(Extracted records)

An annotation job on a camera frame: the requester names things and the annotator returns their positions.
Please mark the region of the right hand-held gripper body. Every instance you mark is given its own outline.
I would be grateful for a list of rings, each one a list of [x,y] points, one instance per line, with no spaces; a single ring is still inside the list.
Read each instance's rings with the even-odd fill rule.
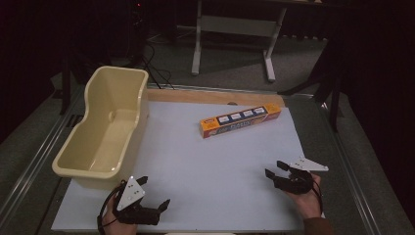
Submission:
[[[313,188],[313,171],[328,171],[326,165],[316,163],[307,158],[299,158],[295,162],[288,163],[290,169],[287,178],[277,176],[273,180],[274,187],[296,195],[305,194]]]

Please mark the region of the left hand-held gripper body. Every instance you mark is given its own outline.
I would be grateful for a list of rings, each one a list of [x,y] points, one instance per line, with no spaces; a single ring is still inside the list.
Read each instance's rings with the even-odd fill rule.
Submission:
[[[146,195],[133,176],[121,184],[121,189],[115,197],[115,208],[113,214],[117,220],[126,224],[157,225],[161,213],[158,209],[145,208],[141,200]]]

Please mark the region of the cream plastic tub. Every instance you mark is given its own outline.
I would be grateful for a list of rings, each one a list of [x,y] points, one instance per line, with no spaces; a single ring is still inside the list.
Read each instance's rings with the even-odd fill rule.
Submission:
[[[149,117],[144,70],[100,67],[84,90],[84,117],[52,169],[85,188],[111,189],[132,174]]]

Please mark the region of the long orange carton box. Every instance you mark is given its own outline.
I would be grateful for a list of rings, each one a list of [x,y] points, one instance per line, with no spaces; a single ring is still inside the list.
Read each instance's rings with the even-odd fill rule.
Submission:
[[[199,122],[199,130],[203,138],[209,138],[277,119],[281,112],[282,108],[279,105],[269,103],[238,112],[204,118]]]

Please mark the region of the person's right hand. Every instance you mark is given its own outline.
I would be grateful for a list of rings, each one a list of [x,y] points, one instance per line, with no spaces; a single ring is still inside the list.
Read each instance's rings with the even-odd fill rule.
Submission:
[[[316,174],[312,174],[313,188],[305,193],[296,195],[287,192],[287,195],[293,200],[297,209],[303,219],[321,217],[323,210],[322,192],[321,192],[321,177]]]

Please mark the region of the person's left hand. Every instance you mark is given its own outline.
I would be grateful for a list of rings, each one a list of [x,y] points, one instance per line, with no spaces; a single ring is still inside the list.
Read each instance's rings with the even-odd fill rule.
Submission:
[[[103,225],[106,235],[136,235],[137,225],[119,222],[113,214],[115,196],[107,202],[107,208],[103,215]]]

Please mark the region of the black stand with splayed legs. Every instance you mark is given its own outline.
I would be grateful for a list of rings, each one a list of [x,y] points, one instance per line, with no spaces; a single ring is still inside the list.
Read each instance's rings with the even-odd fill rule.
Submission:
[[[328,97],[331,97],[329,109],[329,123],[337,132],[337,114],[339,110],[339,99],[341,92],[344,53],[333,41],[329,41],[323,49],[320,57],[314,65],[308,79],[290,89],[279,91],[279,95],[294,95],[303,89],[317,84],[318,88],[312,95],[315,103],[322,105]]]

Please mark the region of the wooden board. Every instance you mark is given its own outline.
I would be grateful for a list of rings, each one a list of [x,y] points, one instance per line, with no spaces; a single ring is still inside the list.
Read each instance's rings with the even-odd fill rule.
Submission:
[[[275,94],[255,94],[243,92],[220,92],[200,90],[171,90],[171,89],[149,89],[150,101],[179,102],[198,104],[236,104],[239,106],[259,106],[273,103],[285,107],[283,98]]]

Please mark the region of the black upright stand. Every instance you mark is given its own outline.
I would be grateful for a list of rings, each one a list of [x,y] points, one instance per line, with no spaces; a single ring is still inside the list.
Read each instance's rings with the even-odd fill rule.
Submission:
[[[70,105],[70,68],[69,60],[63,59],[62,69],[62,106],[60,114],[63,115]]]

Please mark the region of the dark equipment tower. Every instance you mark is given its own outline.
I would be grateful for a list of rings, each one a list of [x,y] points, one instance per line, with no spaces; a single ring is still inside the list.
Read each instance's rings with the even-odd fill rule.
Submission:
[[[129,35],[130,53],[129,68],[141,63],[147,35],[147,0],[128,0],[129,2]]]

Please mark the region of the metal rail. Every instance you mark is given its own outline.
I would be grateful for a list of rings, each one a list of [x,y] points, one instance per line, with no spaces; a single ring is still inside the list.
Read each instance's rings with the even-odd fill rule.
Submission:
[[[83,91],[83,86],[74,89],[62,114],[62,101],[47,99],[0,145],[0,232],[15,216],[66,124],[70,124]]]
[[[318,105],[320,115],[323,117],[325,121],[326,129],[328,130],[332,142],[336,146],[336,150],[339,154],[339,161],[340,167],[342,169],[343,177],[346,180],[348,192],[350,193],[351,197],[353,198],[354,205],[359,213],[359,217],[365,227],[367,235],[381,235],[379,226],[377,224],[376,219],[368,205],[368,201],[362,188],[358,182],[356,174],[352,168],[352,165],[348,159],[348,155],[346,153],[346,149],[343,146],[343,142],[339,136],[339,134],[333,130],[332,125],[328,121],[330,117],[329,108],[325,103]]]

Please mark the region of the white metal table frame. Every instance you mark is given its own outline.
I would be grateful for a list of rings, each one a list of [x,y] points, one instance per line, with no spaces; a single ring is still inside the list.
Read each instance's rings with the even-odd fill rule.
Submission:
[[[229,17],[210,16],[203,14],[203,0],[197,0],[196,44],[191,68],[192,75],[200,73],[202,54],[202,32],[220,32],[250,36],[268,37],[270,44],[262,51],[262,58],[269,82],[276,80],[272,63],[272,53],[279,36],[287,12],[286,7],[279,10],[276,21],[249,20]]]

What you will do —
The records above are to be retyped exactly, with every picture left out.

Answer below —
An annotation job on a camera frame: the requester names things and the annotator returns their positions.
Please mark the region of the right hand-held gripper body. Every instance you mark is given its own outline.
I would be grateful for a list of rings, each one a list of [x,y] points, one instance per line, with no spaces; a single ring is still inside the list.
Read each instance's rings with the even-odd fill rule.
Submission:
[[[313,188],[313,171],[328,171],[326,165],[316,163],[307,158],[299,158],[295,162],[288,163],[290,169],[287,178],[277,176],[273,180],[274,187],[296,195],[305,194]]]

Please mark the region of the left hand-held gripper body. Every instance you mark is given its own outline.
I would be grateful for a list of rings, each one a list of [x,y] points, one instance per line, with no spaces; a single ring is still inside the list.
Read each instance's rings with the even-odd fill rule.
Submission:
[[[146,195],[133,176],[121,184],[121,189],[115,197],[115,208],[113,214],[117,220],[126,224],[157,225],[161,213],[158,209],[145,208],[141,200]]]

Please mark the region of the cream plastic tub. Every instance you mark is given its own outline.
I would be grateful for a list of rings, each one a list of [x,y] points, one instance per line, with no spaces; a single ring is still inside the list.
Read each instance's rings with the even-odd fill rule.
Submission:
[[[149,117],[144,70],[100,67],[84,90],[84,117],[52,169],[85,188],[111,189],[132,174]]]

Please mark the region of the long orange carton box. Every instance you mark is given its own outline.
I would be grateful for a list of rings, each one a list of [x,y] points, one instance per line, with no spaces; a single ring is still inside the list.
Read each instance's rings with the even-odd fill rule.
Submission:
[[[199,122],[199,130],[203,138],[209,138],[277,119],[281,112],[282,108],[279,105],[269,103],[238,112],[204,118]]]

Please mark the region of the person's right hand. Every instance you mark is given its own outline.
I would be grateful for a list of rings, each one a list of [x,y] points, one instance per line, with no spaces; a single ring is still inside the list.
Read each instance's rings with the even-odd fill rule.
Submission:
[[[316,174],[312,174],[313,188],[305,193],[296,195],[287,192],[287,195],[293,200],[297,209],[303,219],[321,217],[323,210],[322,192],[321,192],[321,177]]]

Please mark the region of the person's left hand. Every instance you mark is given its own outline.
I would be grateful for a list of rings, each one a list of [x,y] points, one instance per line, with no spaces; a single ring is still inside the list.
Read each instance's rings with the even-odd fill rule.
Submission:
[[[103,225],[106,235],[136,235],[137,225],[119,222],[113,214],[115,196],[107,202],[107,208],[103,215]]]

Please mark the region of the black stand with splayed legs. Every instance you mark is given its own outline.
I would be grateful for a list of rings, each one a list of [x,y] points, one instance per line, with no spaces; a single ring is still inside the list.
Read each instance's rings with the even-odd fill rule.
Submission:
[[[328,97],[331,97],[329,109],[329,123],[337,132],[337,114],[339,110],[339,99],[341,92],[344,53],[333,41],[329,41],[323,49],[320,57],[314,65],[308,79],[290,89],[279,91],[279,95],[294,95],[303,89],[317,84],[318,88],[312,95],[315,103],[322,105]]]

Please mark the region of the wooden board. Every instance you mark is given its own outline.
I would be grateful for a list of rings, each one a list of [x,y] points, one instance per line, with no spaces; a single ring is still inside the list.
Read each instance's rings with the even-odd fill rule.
Submission:
[[[275,94],[255,94],[243,92],[220,92],[200,90],[171,90],[171,89],[149,89],[150,101],[179,102],[198,104],[236,104],[239,106],[259,106],[273,103],[285,107],[283,98]]]

Please mark the region of the black upright stand. Every instance you mark is given its own outline.
I would be grateful for a list of rings, each one a list of [x,y] points, one instance per line, with no spaces; a single ring is still inside the list.
Read each instance's rings with the even-odd fill rule.
Submission:
[[[70,105],[70,68],[69,60],[63,59],[62,69],[62,106],[60,114],[63,115]]]

Please mark the region of the dark equipment tower. Every instance you mark is given its own outline.
I would be grateful for a list of rings, each one a list of [x,y] points, one instance per line, with no spaces; a single ring is still inside the list.
Read each instance's rings with the even-odd fill rule.
Submission:
[[[129,35],[130,53],[129,68],[141,63],[147,35],[147,0],[128,0],[129,2]]]

Please mark the region of the metal rail. Every instance you mark is given its own outline.
I would be grateful for a list of rings, each one a list of [x,y] points, one instance per line, with no spaces; a single ring is still inside the list.
Read each instance's rings with the even-odd fill rule.
Submission:
[[[83,91],[83,86],[74,89],[62,114],[62,101],[47,99],[0,145],[0,232],[15,216],[66,124],[70,124]]]
[[[318,105],[320,115],[323,117],[325,121],[326,129],[328,130],[332,142],[336,146],[336,150],[339,154],[339,161],[340,167],[342,169],[343,177],[346,180],[348,192],[350,193],[351,197],[353,198],[354,205],[359,213],[359,217],[365,227],[367,235],[381,235],[379,226],[377,224],[376,219],[368,205],[368,201],[362,188],[358,182],[356,174],[352,168],[352,165],[348,159],[348,155],[346,153],[346,149],[343,146],[343,142],[339,136],[339,134],[333,130],[332,125],[328,121],[330,117],[329,108],[325,103]]]

Please mark the region of the white metal table frame. Every instance you mark is given its own outline.
I would be grateful for a list of rings, each one a list of [x,y] points, one instance per line, with no spaces; a single ring is still inside the list.
Read each instance's rings with the even-odd fill rule.
Submission:
[[[229,17],[210,16],[203,14],[203,0],[197,0],[196,44],[191,68],[192,75],[200,73],[202,54],[202,32],[220,32],[250,36],[268,37],[270,44],[262,51],[262,58],[269,82],[276,80],[272,63],[272,53],[279,36],[287,12],[286,7],[279,10],[276,21],[249,20]]]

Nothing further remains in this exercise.